Sexual dysfunction can be any problem that prevents a person or couple from experiencing satisfaction from sexual activity. Up to 43% of women and people assigned female at birth (AFAB) and 31% of men and people assigned male at birth (AMAB) report some degree of sexual dysfunction.


What is sexual dysfunction?

Sexual dysfunction is anything that prevents you from feeling pleasure from sexual activity. Being unable to enjoy or not wanting to engage in sexual activities may be a sign of sexual dysfunction. It’s very common and highly treatable. Things like stress, health conditions, medication or past sexual trauma can cause it.

Sexual dysfunction can happen at any point during the sexual response cycle. The sexual response cycle is a four-stage model of a person’s response to sexual stimulation. It includes:

  • Excitement: This phase includes desiring sex and becoming aroused. It includes much of the sexual activity before intercourse such as foreplay, a penis becoming erect or a clitoris swelling.
  • Plateau: This is the phase just before orgasm. Heart rate, muscle tension and breathing intensify. A penis may discharge pre-ejaculate (pre-cum).
  • Orgasm: A sudden release of sexual tension and pleasure in your genitals. Ejaculation occurs during orgasm.
  • Resolution: The calming down period just after orgasm. Your body relaxes and your genitals return to their normal state.

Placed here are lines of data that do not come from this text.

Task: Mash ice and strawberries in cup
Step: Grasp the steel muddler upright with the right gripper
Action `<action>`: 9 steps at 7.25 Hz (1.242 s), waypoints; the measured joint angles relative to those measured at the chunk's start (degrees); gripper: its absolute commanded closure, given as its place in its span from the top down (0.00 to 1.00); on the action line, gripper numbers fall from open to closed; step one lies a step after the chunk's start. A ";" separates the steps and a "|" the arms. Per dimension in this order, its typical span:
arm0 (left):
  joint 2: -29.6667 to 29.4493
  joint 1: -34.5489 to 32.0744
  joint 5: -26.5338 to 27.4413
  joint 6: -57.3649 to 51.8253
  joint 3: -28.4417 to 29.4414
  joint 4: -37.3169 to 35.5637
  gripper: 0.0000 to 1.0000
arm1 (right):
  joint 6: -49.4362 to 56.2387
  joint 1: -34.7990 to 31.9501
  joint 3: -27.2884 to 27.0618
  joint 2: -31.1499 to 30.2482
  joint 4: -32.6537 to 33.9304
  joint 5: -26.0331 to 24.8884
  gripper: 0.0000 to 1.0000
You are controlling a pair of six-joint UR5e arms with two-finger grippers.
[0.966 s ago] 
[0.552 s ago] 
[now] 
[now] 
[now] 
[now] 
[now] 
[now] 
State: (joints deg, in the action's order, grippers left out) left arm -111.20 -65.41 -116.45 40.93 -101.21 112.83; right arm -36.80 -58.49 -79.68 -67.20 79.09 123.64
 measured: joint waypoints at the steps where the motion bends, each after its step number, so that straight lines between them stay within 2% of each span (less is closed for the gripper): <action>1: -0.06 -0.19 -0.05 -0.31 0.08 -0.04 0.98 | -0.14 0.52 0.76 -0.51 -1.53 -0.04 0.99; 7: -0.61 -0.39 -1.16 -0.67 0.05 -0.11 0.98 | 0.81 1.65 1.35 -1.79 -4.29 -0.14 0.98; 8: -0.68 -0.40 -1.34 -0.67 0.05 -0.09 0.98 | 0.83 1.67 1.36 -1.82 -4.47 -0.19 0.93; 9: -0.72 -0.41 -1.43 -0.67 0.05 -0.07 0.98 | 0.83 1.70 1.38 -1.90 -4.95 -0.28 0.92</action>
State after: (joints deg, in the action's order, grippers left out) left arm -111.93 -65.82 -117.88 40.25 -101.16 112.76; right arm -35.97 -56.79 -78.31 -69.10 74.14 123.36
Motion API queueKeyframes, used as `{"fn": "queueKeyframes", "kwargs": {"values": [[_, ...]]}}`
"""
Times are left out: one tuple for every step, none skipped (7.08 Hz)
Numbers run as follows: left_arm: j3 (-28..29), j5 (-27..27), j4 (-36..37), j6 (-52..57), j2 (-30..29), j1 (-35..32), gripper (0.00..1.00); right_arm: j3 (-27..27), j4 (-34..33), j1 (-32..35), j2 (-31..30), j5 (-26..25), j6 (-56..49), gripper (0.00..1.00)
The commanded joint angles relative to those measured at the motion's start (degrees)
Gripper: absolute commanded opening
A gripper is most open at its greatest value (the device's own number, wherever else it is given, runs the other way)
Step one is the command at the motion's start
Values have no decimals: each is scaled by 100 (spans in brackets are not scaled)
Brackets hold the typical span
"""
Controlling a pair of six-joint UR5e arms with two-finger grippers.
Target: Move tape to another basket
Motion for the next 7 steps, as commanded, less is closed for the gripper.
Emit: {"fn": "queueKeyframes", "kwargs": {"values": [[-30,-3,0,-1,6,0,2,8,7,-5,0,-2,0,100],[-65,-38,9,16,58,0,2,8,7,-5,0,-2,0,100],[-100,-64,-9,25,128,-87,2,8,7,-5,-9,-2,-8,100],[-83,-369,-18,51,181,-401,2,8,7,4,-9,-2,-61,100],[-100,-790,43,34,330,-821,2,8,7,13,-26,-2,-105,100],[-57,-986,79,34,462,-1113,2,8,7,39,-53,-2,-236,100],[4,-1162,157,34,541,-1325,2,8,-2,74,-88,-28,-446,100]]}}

While research suggests that sexual dysfunction is common, many people don’t like talking about it. Because treatment options are available, though, you should share your concerns with your partner(s) and healthcare provider.

What are examples of sexual dysfunction?

Healthcare providers classify sexual dysfunction into four categories or types:

  • Desire disorders: Lack of sexual desire or interest in sex. This may mean you have no interest in any type of sexual activity.
  • Arousal disorders: Inability to become physically aroused or excited during sexual activity. You may feel a desire for sex, but your body doesn’t respond. In people with a penis, this could mean you can’t get an erection.
  • Orgasm disorders: Delay or absence of orgasm (climax). You may feel desire and arousal but be unable to orgasm.
  • Pain disorders: Pain during intercourse makes you not want to have sex.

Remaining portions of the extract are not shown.